[Assigned task]: Locate each line with the string "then" in the listing below and copy it.

________________________

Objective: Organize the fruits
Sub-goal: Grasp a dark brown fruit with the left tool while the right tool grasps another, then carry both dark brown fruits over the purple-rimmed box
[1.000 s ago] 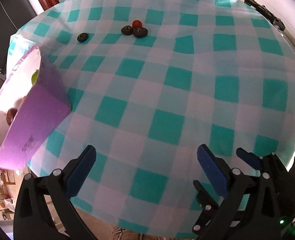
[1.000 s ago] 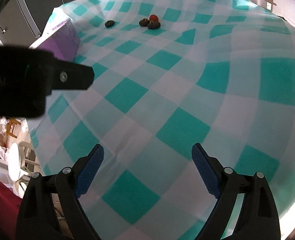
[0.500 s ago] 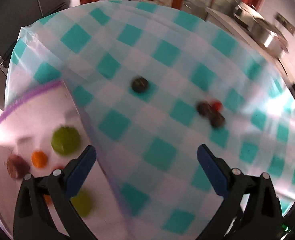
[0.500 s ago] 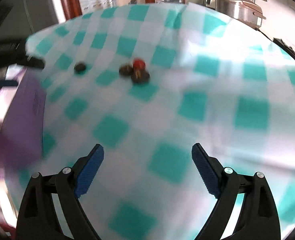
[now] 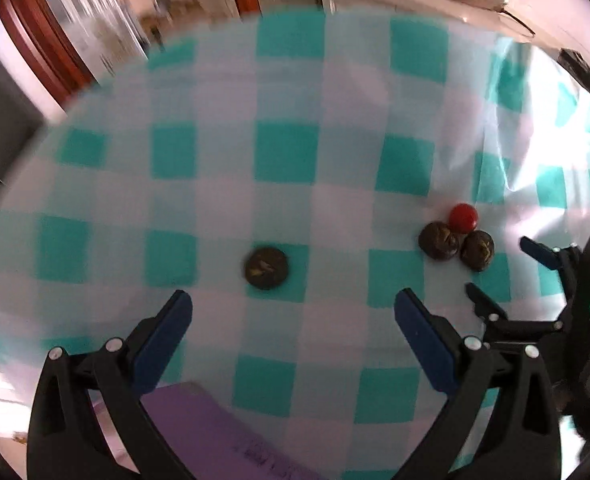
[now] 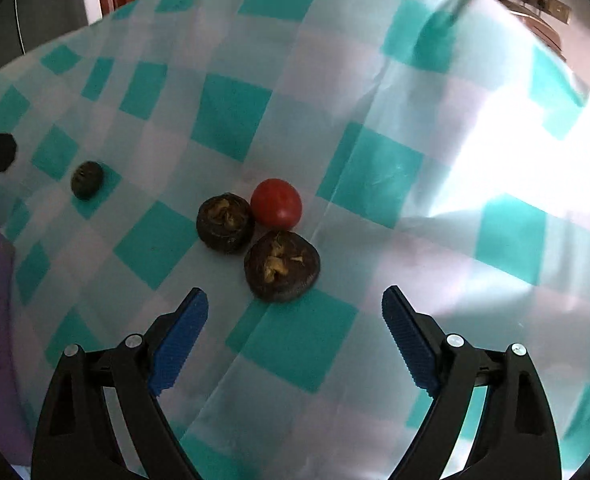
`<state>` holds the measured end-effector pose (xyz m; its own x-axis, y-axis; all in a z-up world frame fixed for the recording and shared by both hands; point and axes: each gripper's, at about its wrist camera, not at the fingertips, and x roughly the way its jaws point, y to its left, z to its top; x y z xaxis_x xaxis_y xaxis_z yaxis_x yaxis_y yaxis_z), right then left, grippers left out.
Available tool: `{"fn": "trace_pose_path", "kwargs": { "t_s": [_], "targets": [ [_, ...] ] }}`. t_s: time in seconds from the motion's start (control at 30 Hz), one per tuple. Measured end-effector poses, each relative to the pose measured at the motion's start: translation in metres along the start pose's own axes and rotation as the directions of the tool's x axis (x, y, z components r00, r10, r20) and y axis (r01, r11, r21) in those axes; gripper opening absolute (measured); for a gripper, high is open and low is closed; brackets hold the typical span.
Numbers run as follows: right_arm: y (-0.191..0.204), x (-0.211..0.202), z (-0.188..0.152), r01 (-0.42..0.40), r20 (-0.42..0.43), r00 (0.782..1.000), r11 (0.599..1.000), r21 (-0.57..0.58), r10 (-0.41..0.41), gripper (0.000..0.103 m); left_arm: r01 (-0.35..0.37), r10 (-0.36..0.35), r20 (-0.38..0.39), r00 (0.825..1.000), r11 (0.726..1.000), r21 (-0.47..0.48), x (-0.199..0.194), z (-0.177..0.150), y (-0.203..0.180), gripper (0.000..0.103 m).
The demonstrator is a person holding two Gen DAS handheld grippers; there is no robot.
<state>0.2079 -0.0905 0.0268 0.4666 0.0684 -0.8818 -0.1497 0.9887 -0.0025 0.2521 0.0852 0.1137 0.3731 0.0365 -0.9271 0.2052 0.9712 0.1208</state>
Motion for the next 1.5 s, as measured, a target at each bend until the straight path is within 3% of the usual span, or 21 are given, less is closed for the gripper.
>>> {"fn": "trace_pose_path", "kwargs": {
  "t_s": [0.17, 0.27, 0.4, 0.47, 0.57, 0.63, 0.7, 0.77, 0.83, 0.9, 0.97, 1.17, 1.37, 1.5],
  "targets": [
    [0.002, 0.018, 0.014, 0.011, -0.003, 1.0, 1.0, 0.011, -0.011, 0.08, 0.062, -0.074, -0.132, 0.989, 0.994, -0.09, 0.042, 0.022, 0.03, 0.099],
    [0.004, 0.025, 0.02, 0.001, 0.001, 1.0, 1.0, 0.012, -0.001, 0.072, 0.006, -0.023, -0.193, 0.981, 0.996, -0.085, 0.065, 0.034, 0.041, 0.099],
    [0.007, 0.025, 0.021, -0.041, 0.011, 0.999, 0.998, 0.041, 0.04, 0.056, 0.009, -0.029, -0.227, 0.974, 0.996, -0.087, 0.086, 0.041, 0.042, 0.099],
    [0.007, 0.024, 0.02, -0.038, 0.015, 0.999, 0.998, 0.054, 0.038, 0.052, 0.03, -0.052, -0.258, 0.965, 0.995, -0.091, 0.095, 0.042, 0.038, 0.092],
    [0.004, 0.023, 0.019, -0.035, 0.009, 0.999, 0.997, 0.075, 0.035, 0.045, -0.033, 0.012, -0.274, 0.962, 0.997, -0.072, 0.108, 0.043, 0.033, 0.09],
    [0.002, 0.022, 0.019, -0.037, 0.004, 0.999, 0.997, 0.074, 0.037, 0.044, -0.058, 0.029, -0.3, 0.953, 0.995, -0.086, 0.12, 0.038, 0.033, 0.089],
    [-0.005, 0.017, 0.013, -0.034, 0.002, 0.999, 0.997, 0.072, 0.034, 0.044, -0.044, 0.007, -0.285, 0.958, 0.991, -0.124, 0.12, 0.037, 0.037, 0.087],
    [-0.004, 0.016, 0.012, -0.032, 0.001, 0.999, 0.997, 0.073, 0.032, 0.044, -0.028, -0.006, -0.27, 0.963, 0.992, -0.122, 0.117, 0.035, 0.036, 0.082],
    [-0.013, 0.013, 0.007, -0.031, -0.001, 1.0, 0.996, 0.08, 0.031, 0.044, 0.017, -0.05, -0.261, 0.964, 0.992, -0.127, 0.113, 0.034, 0.033, 0.055],
    [-0.014, 0.009, 0.003, -0.042, -0.007, 0.999, 0.995, 0.089, 0.043, 0.044, 0.024, -0.05, -0.257, 0.965, 0.995, -0.101, 0.108, 0.032, 0.022, 0.042],
    [-0.014, 0.014, 0.009, -0.051, -0.008, 0.999, 0.995, 0.088, 0.052, 0.043, 0.036, -0.058, -0.254, 0.966, 0.995, -0.089, 0.103, 0.028, 0.011, 0.042],
    [-0.034, -0.026, -0.026, -0.056, -0.003, 0.998, 0.993, 0.108, 0.057, 0.043, 0.102, -0.12, -0.201, 0.972, 0.99, -0.097, 0.055, 0.001, -0.041, 0.042],
    [-0.042, -0.086, -0.083, -0.079, -0.03, 0.996, 0.995, 0.06, 0.081, 0.043, 0.129, -0.148, -0.14, 0.979, 0.982, -0.135, 0.002, -0.061, -0.099, 0.042],
    [-0.041, -0.124, -0.133, -0.146, -0.08, 0.986, 0.989, -0.005, 0.146, 0.043, 0.125, -0.144, -0.112, 0.983, 0.98, -0.156, -0.031, -0.122, -0.14, 0.042]
  ]
}}
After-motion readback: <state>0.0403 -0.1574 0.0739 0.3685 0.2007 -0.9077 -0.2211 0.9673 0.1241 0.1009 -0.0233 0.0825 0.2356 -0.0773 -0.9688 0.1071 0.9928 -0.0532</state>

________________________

[Finished exercise]:
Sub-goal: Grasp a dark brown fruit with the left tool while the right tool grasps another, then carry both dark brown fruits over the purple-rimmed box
`<state>` holds the measured end-effector pose (xyz m; its own x-axis, y-axis; all in a z-up world frame fixed for the recording and shared by both hands; point and axes: each gripper's, at about its wrist camera, not at the fingertips, and x roughly the way its jaws point, y to its left, z to its top; x y z xaxis_x xaxis_y xaxis_z yaxis_x yaxis_y yaxis_z), right then left, grippers left out.

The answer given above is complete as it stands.